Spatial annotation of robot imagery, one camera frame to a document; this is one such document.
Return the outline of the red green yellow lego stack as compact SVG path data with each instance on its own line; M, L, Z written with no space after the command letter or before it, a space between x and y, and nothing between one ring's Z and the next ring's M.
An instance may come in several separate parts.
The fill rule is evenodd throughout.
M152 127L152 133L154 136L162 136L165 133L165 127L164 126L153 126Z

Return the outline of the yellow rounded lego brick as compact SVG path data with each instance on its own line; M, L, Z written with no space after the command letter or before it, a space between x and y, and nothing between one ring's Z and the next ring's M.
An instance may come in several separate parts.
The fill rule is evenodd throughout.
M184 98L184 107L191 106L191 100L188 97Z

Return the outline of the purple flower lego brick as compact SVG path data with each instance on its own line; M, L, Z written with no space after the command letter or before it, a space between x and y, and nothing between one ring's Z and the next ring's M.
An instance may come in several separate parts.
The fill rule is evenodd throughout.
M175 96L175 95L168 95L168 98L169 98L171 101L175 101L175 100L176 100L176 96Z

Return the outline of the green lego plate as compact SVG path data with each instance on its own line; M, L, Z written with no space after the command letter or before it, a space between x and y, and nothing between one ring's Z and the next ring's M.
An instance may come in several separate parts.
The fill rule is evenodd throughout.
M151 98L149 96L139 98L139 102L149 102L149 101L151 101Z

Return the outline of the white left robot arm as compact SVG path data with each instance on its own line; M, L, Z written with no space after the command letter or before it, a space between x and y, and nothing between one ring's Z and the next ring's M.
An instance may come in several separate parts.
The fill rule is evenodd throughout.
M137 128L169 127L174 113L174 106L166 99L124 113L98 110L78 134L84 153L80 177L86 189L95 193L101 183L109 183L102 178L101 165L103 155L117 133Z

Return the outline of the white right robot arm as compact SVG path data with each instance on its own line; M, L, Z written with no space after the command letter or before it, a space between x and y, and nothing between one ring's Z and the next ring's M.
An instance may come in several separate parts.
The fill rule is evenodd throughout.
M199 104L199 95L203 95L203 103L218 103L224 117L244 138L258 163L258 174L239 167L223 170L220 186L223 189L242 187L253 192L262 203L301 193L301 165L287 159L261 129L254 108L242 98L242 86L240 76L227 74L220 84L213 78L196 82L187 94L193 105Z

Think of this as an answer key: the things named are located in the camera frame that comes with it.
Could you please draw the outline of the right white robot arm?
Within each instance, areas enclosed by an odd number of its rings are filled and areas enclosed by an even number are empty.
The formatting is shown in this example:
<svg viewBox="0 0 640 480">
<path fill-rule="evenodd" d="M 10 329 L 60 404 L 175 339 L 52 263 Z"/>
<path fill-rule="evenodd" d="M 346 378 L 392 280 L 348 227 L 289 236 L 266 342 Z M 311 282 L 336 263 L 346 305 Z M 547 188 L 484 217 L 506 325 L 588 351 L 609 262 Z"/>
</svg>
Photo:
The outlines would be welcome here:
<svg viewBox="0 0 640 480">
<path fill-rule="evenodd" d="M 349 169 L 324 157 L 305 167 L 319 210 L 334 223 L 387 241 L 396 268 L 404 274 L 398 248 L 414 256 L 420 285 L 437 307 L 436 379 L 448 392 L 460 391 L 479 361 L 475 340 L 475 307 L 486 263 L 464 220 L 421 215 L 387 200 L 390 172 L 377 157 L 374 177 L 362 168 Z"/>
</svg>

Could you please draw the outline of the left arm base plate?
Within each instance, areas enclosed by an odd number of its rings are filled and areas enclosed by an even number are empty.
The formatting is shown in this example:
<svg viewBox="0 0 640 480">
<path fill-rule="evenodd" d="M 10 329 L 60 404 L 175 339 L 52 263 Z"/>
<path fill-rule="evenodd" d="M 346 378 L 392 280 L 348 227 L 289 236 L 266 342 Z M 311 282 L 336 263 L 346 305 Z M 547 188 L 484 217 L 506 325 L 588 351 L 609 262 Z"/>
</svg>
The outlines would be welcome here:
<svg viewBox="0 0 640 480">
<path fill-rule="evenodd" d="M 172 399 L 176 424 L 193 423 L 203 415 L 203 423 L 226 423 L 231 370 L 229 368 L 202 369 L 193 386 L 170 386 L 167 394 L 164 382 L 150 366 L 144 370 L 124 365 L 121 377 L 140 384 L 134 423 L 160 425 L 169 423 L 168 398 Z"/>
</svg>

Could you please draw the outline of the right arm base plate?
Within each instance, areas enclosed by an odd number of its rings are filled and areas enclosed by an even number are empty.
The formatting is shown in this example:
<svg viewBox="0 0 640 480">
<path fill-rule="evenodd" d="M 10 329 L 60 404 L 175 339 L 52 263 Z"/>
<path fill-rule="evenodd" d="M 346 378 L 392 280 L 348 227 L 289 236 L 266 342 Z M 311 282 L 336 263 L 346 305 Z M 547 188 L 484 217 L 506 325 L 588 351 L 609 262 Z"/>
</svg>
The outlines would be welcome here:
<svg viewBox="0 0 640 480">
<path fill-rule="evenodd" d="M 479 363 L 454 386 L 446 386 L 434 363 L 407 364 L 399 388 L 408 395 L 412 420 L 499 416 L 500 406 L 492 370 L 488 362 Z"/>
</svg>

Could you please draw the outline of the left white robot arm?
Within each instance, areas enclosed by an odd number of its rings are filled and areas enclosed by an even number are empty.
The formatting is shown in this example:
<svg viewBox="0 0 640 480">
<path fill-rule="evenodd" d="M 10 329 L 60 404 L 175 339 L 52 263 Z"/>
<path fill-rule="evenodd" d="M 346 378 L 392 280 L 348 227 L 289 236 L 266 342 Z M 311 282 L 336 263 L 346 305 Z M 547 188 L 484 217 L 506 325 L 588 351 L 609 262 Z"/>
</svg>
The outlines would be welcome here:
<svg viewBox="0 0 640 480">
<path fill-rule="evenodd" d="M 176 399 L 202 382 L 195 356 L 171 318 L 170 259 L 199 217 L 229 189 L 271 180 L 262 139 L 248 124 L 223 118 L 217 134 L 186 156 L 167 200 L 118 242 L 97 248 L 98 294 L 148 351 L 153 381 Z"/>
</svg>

# # # #

■ **WORK REQUIRED**: Search the entries above for lines containing the word "draw", and copy each one.

■ **RESULT FOR THIS TASK**:
Could you please draw the outline of the right white robot arm?
Could you please draw the outline of the left arm base plate?
Could you please draw the outline of the right arm base plate?
Could you please draw the outline of the left white robot arm?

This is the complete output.